If you love the Jamis frame, get a White Bros. fork for it- they will put 1" steer tubes in them.
Even if you did follow through with your plan (which is a bad idea for a lot of reasons), the Reba will jack up the front of the bike and will change the handling pretty significantly.


----------



## veryavgwhtguy (Jul 31, 2008)

Really, what I most want to know is if 7018 is the correct rod for 4130 steel, and if not, what is? I'm not married to the fitment plan necessarily (was thinking about removing old head tube completely as another possibility).


----------



## Cracked Headtube (Apr 16, 2006)

veryavgwhtguy said:


> I've stick welded on car suspensions and steering quite a bit, but never a bike frame.


This quote sums up why your plan will not work. 
Stick welding has no place in modern bicycle fabrication. The gauge of the tubing will likely fail after this modification. No, your chosen rod will not work. 
if you like your Jamis frame so much to continue to ride it with a significant change, you should value it for what it currently is, and leave it be. 
if you want a better fork, look for a Marzocchi with a 1" steer. I believe they were made up until 2007. 
you asked frame builders' opinions, and they were given.


----------



## Smokebikes (Feb 2, 2008)

*"I want to bounce an idea off the frame builders... I have this late nineties Jamis chromoly frame with a 1" head tube.
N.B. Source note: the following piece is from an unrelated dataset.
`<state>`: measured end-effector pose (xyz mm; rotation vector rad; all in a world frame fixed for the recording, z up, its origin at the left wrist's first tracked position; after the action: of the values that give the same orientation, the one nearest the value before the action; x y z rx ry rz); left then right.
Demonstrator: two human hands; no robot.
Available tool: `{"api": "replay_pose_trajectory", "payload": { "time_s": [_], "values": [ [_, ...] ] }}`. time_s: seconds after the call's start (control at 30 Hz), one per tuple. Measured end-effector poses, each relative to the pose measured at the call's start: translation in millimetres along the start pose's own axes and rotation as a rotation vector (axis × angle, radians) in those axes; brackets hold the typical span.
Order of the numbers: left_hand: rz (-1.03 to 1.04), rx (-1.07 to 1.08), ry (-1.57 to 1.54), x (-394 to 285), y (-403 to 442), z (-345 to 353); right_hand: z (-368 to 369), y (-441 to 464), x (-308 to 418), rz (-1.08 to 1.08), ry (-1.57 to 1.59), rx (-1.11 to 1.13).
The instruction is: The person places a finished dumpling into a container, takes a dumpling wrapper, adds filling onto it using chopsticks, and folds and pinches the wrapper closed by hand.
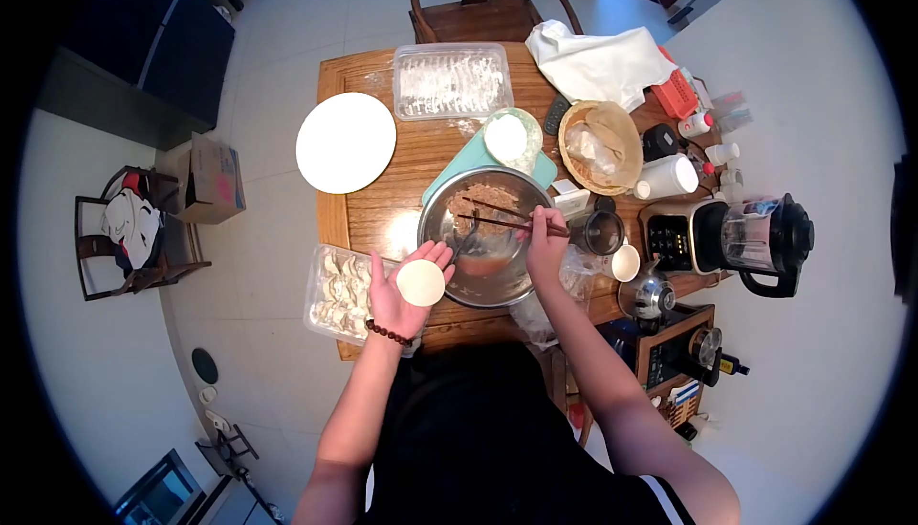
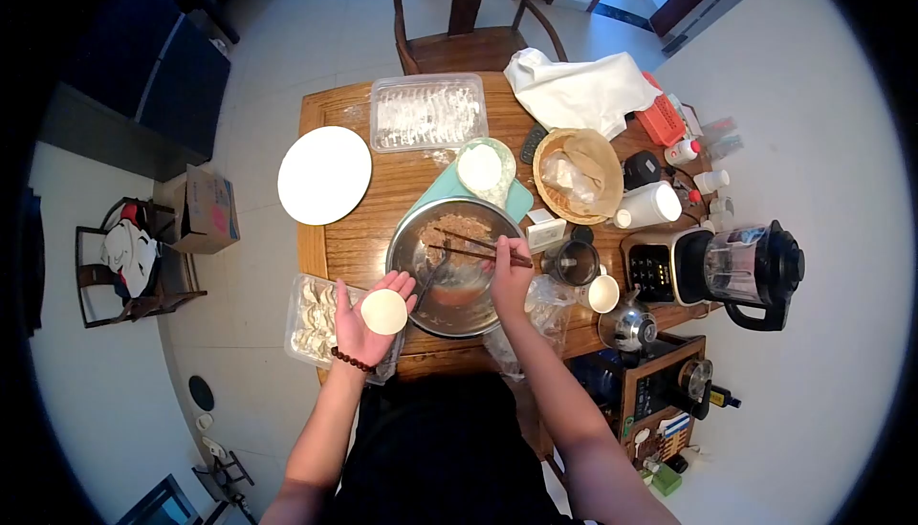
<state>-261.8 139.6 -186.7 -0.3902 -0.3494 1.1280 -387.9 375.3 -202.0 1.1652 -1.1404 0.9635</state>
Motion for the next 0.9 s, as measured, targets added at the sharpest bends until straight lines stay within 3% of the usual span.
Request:
{"api": "replay_pose_trajectory", "payload": {
  "time_s": [0.9],
  "values": [
    [0.001, 0.015, -0.009, -5.4, -2.6, 3.7, 0.9, 1.7, -11.4, -0.111, -0.114, -0.055]
  ]
}}
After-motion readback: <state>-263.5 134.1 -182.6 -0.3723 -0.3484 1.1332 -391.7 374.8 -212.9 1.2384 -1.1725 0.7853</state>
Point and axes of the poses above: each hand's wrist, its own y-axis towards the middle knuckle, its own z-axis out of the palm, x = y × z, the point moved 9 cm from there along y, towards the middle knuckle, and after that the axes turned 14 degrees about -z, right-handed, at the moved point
I would like to fit a 1 1/8" Reba fork on the Jamis.

I was thinking of cutting the Jamis head tube vertically down the front (one cut total, vertically through the round Jamis logo in the picture). This would allow expanding the tube so a 1 1/8 tube could be slid inside and welded. I'd increase the weld area by a couple of methods such as plug welds, slightly longer 1 1/8" tube, grinding slots in the Jamis tube, etc. I'd probably do a gusset from each side of the down tube to the 1 1/8" head tube just to be on the safe side.
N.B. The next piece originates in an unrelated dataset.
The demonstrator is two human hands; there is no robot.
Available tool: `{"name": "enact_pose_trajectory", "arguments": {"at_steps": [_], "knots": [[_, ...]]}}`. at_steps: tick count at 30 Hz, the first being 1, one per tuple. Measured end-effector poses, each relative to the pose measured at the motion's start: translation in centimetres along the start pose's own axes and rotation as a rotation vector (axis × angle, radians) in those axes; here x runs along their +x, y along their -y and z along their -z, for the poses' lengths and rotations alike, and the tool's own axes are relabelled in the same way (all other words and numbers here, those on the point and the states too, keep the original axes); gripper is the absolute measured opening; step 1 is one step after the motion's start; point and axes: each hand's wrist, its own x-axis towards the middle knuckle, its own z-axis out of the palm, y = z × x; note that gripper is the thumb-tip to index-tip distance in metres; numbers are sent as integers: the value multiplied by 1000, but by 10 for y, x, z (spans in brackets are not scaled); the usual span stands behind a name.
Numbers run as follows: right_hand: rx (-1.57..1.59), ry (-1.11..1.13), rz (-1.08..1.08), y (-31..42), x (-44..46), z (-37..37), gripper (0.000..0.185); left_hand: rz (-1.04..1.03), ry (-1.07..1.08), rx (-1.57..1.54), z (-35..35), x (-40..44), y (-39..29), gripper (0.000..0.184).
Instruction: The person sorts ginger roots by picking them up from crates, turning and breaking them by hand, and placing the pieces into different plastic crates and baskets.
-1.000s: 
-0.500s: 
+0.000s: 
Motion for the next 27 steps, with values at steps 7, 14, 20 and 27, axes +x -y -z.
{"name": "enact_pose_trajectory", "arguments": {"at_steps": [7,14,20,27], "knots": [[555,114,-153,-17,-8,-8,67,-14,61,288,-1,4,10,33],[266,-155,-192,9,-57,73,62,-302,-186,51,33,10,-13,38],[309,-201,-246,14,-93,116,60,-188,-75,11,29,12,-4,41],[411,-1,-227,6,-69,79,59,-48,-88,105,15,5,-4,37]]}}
I've stick welded on car suspensions and steering quite a bit, but never a bike frame. Can I simply use 7018 rod, preheat, and let the sparks fly? Any suggestions?"*

DO IT, and take lots of pictures of the process, post the success or failure................always learn.


----------



## pyranha (Aug 7, 2007)

It is highly likely you will blow holes in your tubing if you try to stick weld your head tube. You would have to use super thin rod and be really careful. In a past life I spent 4 years in the Navy stick welding. At the top of my game, I would not have tried what you are suggesting.
The small builder I worked with to learn to build frames is not shy about doing this kind of repair/modification. He did a beautiful job changing a lugged Ciocc frame from 1" to 1.125" by cutting out the head tube, enlarging the diameter and tig'ing in "patches" and then putting a new head tube in(he has been building for 30 years). It was a road bike, and used as a bike path bike for a friend of mine to pull his daughter around in a Burley trailer....but I digress. 
I guess my point is that there is a way to do it but you are slightly off in the direction you are heading. 
That being said, the above posts are on point in that it would be more cost effective to buy a cheap-ish frame and call it a day.


----------



## FoCo29er (Dec 5, 2010)

a new frame is relatively cheap compared to new teeth...


----------



## Actual Size (Jan 24, 2006)

I have seen Mikkelsen do this repair several times, Cuts out the head tube, Re miters the top and down tubes 1/4" back, Mills a new head tube, Welds it back in, Frame repair is not something you should try with out a lot of experience !!!!! Bernies got a few years in.....


----------